Take the case of early England, one finds the traces of the clan of Billingas in Northampton, Lancashire, Durham, Lincoln, Yorkshire, Sussex, Salop, and other widely-separated districts (Kemble).

The members of these clans bear each the clan patronymic, perform the same superstitious rites, and are bound to mutual defence ... in England a man of the Billinga clan, or of the Arlinga clan, might be a Somersæta, or a Huicca, or a Lindisfara by local tribe. This curious scattering of the family names through the local settlements in England has puzzled Mr. Kemble, who accounts for it by the confusion of the English invasion, and by later wandering and colonisations.
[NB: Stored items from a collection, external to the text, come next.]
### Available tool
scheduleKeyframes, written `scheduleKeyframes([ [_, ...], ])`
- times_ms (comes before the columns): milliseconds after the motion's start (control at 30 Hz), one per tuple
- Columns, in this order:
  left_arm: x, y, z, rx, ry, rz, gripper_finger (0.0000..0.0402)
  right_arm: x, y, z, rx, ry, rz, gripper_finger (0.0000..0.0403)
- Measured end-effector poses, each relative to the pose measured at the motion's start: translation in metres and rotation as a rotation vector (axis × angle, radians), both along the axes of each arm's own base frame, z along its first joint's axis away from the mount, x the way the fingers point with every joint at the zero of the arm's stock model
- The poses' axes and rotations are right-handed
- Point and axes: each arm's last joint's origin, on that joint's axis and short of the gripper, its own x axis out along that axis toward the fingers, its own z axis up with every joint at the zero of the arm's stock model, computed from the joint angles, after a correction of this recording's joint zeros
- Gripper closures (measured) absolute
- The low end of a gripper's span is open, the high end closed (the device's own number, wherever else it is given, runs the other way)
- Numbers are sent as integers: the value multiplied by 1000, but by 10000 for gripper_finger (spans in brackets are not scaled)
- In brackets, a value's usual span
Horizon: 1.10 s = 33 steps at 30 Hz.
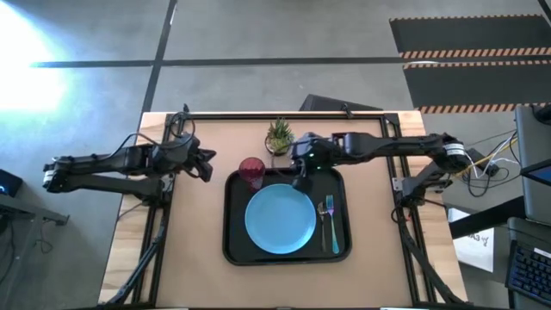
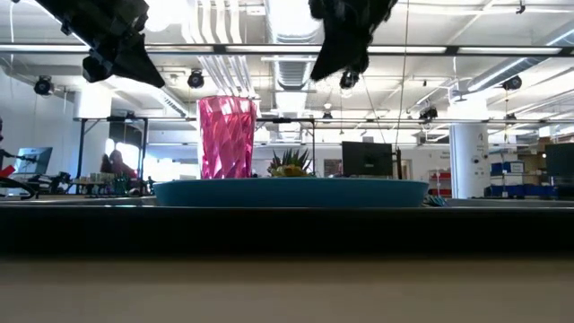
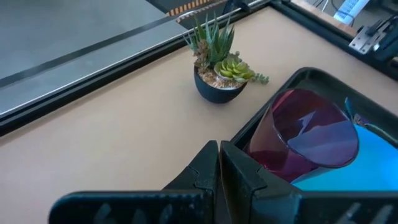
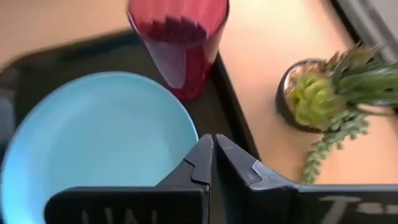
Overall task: Pick and place plate/cup/fork/spoon on tray
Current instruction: Return to Home Position
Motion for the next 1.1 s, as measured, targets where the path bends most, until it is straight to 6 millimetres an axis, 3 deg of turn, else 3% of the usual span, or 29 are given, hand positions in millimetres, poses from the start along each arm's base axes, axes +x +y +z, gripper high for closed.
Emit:
scheduleKeyframes([
  [333, -14, -2, 3, 2, -33, -4, 402, -56, 3, 69, -85, -224, -23, 394],
  [500, -23, -3, 2, -16, -17, -19, 402, -91, 6, 95, -92, -330, -24, 394],
  [800, -38, -7, 9, -49, -104, -102, 402, -134, 10, 118, -84, -455, -14, 394],
  [1100, -57, -12, 22, -31, -271, -215, 402, -158, 12, 131, -95, -526, -13, 394],
])
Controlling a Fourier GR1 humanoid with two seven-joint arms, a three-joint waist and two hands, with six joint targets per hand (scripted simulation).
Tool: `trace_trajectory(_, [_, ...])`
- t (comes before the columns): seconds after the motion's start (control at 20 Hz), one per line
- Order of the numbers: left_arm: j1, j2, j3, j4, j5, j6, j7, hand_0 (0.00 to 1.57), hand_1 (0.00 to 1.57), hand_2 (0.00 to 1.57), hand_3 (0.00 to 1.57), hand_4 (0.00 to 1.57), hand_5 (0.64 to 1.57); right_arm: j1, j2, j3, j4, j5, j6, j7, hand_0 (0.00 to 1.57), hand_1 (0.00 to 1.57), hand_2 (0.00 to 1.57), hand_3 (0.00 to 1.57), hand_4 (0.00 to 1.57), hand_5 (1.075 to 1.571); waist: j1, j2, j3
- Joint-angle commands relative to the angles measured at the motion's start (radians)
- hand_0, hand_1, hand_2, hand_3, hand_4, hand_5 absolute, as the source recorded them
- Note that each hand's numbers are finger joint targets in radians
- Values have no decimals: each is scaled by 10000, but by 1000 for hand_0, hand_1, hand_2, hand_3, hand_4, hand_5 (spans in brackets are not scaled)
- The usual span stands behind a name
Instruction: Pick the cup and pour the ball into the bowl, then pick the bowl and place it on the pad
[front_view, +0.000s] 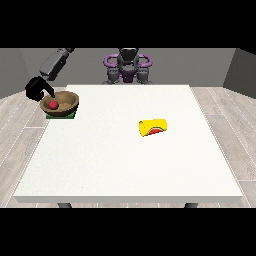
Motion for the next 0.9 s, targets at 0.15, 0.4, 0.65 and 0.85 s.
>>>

But if the Arlingas, Billingas, and so forth, were once scattered over North Germany, as the men of the Sun or Tortoise clans are scattered all over America and Australia, it would necessarily happen that when a Jutland tribe invaded the south of England, it would leave families settled there of the same name as a Schleswig tribe would leave in the north or west of England.

Mr. Lang then goes on to urge the probability that, as in Australia, this phenomenon had its origin in exogamy. But I question, in my paper on the subject, the ‘clan’ phenomenon itself. Mr. Lang, like others, wrote under the influence of Kemble; and it is the very object of my paper to show the danger of building theories on Kemble’s rash conclusions.